The Senate took Professor McConnell at his word, and as a result, he was given an up-or-down vote on the floor and was confirmed.


Even current judges say provocative things in scholarly writings.


I would point out that there are other well-respected federal judges who have also served in an academic role even while serving on the bench.


For example, let’s take Judge Richard Posner of the 7th Circuit Court of Appeals. Judge Posner is a friend of mine. He has long taught at the University of Chicago Law School and is a prolific writer of scholarly articles.


Some of Judge Posner’s scholarly writings have been considered provocative.


For example, in a 2005 debate on civil liberties with his University of Chicago colleague Geoffrey Stone, Judge Posner said:


“Life without the self-incrimination clause, without the Miranda warnings, without the Fourth Amendment's exclusionary rule, with an unamended USA PATRIOT Act, with a depiction of the Ten Commandments on the ceiling of the Supreme Court, even life without Roe v. Wade, would still, in my opinion anyway, be eminently worth living.”


Some of my friends of the left may have an ideological disagreement with Judge Posner on this statement.


And some of my friends on the right may strongly disagree with an article Judge Posner wrote about the Supreme Court’s 2008 decision in District of Columbia v. Heller – the case in which the Court stated that the Second Amendment confers an individual right.


Judge Posner wrote that the Court’s decision in Heller “is questionable in both method and result, and it is evidence that the Supreme Court, in deciding constitutional cases, exercises a freewheeling discretion strongly flavored with ideology.”


I suspect there are many in this body who would disagree with these two statements that Judge Posner made in an academic context. But I suspect no one in this body questions that Judge Posner is well qualified to continue serving as a federal judge.


We recognize the value of academic freedom, and we respect the ability of people like Judge Posner not to let their academic work affect their judicial responsibilities. Persons of integrity are able to make the shift between the scholarly role and the judicial role.


Professor Liu is a good man who deserves a vote


Professor Liu is a man widely recognized for his integrity and independence. These qualities have led prominent conservative lawyers like Kenneth Starr, Bob Barr, and Goldwater Institute Director Clint Bolick to express support for Professor Liu’s nomination.


For example, Ken Starr and Yale Law professor Akhil Amar wrote this of Professor Liu:


“[I]in our view, the traits that should weigh most heavily in the evaluation of an extraordinarily qualified nominee such as Goodwin are professional integrity and the ability to discharge faithfully an abiding duty to follow the law. Because Goodwin possesses those qualities to the highest degree, we are confident that he will serve on the court of appeals not only fairly and competently, but with great distinction. We support and urge his speedy confirmation.”


Like Professor McConnell, Professor Liu knows the difference between the role of a scholar and the role of a judge.

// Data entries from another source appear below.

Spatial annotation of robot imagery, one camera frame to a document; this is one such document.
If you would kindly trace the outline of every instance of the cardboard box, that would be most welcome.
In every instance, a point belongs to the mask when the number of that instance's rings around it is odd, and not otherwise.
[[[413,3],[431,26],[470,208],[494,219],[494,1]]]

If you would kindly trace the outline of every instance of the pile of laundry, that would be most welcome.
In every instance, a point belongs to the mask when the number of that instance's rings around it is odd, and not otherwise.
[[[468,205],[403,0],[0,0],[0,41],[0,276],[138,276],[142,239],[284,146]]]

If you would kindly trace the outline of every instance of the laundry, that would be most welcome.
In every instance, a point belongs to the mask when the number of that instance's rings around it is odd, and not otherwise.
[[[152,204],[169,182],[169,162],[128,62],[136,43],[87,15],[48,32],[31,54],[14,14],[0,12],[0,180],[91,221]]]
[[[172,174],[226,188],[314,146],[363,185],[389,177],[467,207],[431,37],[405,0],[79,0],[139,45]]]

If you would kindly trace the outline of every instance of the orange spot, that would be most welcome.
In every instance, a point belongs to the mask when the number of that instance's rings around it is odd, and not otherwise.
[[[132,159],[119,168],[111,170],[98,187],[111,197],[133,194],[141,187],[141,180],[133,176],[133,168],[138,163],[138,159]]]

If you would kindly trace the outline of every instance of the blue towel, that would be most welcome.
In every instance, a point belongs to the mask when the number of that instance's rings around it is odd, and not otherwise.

Professor Liu said at his confirmation hearing that


“the role of a judge is to be an impartial, objective, and neutral arbiter of specific cases and controversies that come before him or her, and the way that process works is through absolute fidelity to the applicable precedents and the language of the laws, statutes, or regulations that are at issue in the case.”


Professor Liu has committed to respect and follow the judicial role. I am confident that he will fulfill that role admirably.


This is a good man, and an extremely well qualified nominee. His nomination has been lingering before the Senate since February 2010. He has had to put his life on hold in many respects while waiting for the Senate to act.


I intend to vote in support of cloture and in support of his nomination. I urge my colleagues to do the same.